Why This Matters Beyond PRACH and SRS
The significance of this work extends beyond PRACH and SRS. Inline GPU processing fundamentally changes where radio data lives. Once uplink samples arrive directly into GPU memory, additional processing stages can operate on the same data without introducing new movement costs.
This enables a future where:
- Channel estimation runs on GPUs
- Neural receivers operate directly on radio samples
- Beamforming algorithms leverage AI accelerators
- Learned PHY components integrate seamlessly into existing stacks
The challenge shifts from moving data to applying intelligence.
Roadmap
Inline GPU processing provides the foundation AI-RAN requires: an architecture capable of delivering radio data to accelerators efficiently, consistently, and at scale.
Combined with OCUDU's xFAPI-based vendor-neutral Layer 1 and Layer 2 interoperability framework, future PHY implementations can evolve independently while remaining compatible with existing Layer 2 deployments.
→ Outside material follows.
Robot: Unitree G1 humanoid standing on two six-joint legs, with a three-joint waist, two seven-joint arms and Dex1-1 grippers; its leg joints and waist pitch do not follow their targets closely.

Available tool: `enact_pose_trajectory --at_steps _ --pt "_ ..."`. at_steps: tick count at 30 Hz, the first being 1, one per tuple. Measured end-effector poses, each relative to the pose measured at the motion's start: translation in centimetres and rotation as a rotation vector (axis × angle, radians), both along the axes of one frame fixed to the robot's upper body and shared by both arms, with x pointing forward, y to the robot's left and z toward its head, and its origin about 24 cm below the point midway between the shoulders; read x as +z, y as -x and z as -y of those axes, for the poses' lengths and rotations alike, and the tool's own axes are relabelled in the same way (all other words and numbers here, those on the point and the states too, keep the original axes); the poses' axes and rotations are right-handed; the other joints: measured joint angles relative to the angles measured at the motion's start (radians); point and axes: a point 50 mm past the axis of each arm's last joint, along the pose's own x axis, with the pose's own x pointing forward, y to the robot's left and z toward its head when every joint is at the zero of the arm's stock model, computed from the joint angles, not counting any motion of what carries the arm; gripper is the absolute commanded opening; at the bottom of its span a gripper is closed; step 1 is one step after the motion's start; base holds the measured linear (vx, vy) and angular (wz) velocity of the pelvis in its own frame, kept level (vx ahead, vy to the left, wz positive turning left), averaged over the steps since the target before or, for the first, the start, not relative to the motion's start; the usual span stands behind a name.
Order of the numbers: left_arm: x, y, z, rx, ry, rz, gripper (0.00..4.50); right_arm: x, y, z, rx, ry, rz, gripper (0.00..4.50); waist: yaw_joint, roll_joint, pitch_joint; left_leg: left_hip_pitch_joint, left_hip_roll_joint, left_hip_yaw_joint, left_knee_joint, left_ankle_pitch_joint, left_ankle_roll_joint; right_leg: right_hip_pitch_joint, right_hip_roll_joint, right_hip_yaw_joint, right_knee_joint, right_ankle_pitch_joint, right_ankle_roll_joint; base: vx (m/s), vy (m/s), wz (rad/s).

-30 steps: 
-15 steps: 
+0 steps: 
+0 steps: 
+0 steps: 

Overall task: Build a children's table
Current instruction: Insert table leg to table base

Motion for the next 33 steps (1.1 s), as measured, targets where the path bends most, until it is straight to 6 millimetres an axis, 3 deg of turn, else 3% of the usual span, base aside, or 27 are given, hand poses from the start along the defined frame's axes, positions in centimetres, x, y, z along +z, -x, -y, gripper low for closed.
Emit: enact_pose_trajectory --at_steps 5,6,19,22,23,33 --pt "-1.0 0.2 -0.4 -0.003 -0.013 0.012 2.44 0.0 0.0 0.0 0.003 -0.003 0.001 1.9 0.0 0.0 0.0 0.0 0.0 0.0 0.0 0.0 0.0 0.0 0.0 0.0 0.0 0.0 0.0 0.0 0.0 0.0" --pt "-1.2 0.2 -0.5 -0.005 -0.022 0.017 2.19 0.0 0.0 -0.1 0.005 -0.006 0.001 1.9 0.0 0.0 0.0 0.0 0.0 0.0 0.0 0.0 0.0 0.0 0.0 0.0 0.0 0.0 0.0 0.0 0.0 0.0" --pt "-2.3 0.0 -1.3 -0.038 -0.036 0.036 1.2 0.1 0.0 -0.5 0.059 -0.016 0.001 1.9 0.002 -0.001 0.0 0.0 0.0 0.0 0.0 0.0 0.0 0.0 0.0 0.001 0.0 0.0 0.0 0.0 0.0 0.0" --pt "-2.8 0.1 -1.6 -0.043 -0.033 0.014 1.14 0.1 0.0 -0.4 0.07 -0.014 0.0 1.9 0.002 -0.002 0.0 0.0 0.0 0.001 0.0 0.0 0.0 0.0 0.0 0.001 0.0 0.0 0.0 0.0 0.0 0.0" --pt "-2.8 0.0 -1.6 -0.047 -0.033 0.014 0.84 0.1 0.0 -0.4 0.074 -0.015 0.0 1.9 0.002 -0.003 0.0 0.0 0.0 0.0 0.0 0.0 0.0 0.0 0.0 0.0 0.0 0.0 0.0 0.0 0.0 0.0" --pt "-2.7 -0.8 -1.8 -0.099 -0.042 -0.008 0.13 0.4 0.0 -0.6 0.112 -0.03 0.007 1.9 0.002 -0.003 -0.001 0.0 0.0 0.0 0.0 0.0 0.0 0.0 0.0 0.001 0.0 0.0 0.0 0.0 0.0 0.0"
The result is a practical pathway toward:
- GPU-native Open RAN deployments
- AI-assisted radio processing
- Heterogeneous compute environments
- Accelerator-aware network architectures
- Open and interoperable AI-RAN ecosystems
This is not simply a performance optimization. It is infrastructure for the next generation of Open RAN innovation. With PRACH and SRS now operating directly on GPU-resident radio samples, the next phase is already underway — extending inline acceleration to additional Layer 1 functions and bringing AI-native radio processing closer to reality.
Availability
Inline GPU acceleration for PRACH and SRS is available today in OCUDU.
- GitHub: OCUDU-RAN — hwacc_gpu_inline branch
- Documentation: Inline GPU PRACH & SRS — TOSSI Docs
At TOSSI, our mission is to bridge open telecom ecosystems while enabling the technologies that will power future mobile networks. From xFAPI interoperability to ACC100 acceleration and now inline GPU processing, each milestone contributes to a common objective: building an open, modular, and accelerator-aware foundation for AI-RAN. The future of AI-RAN starts with the data path, and that journey continues with OCUDU.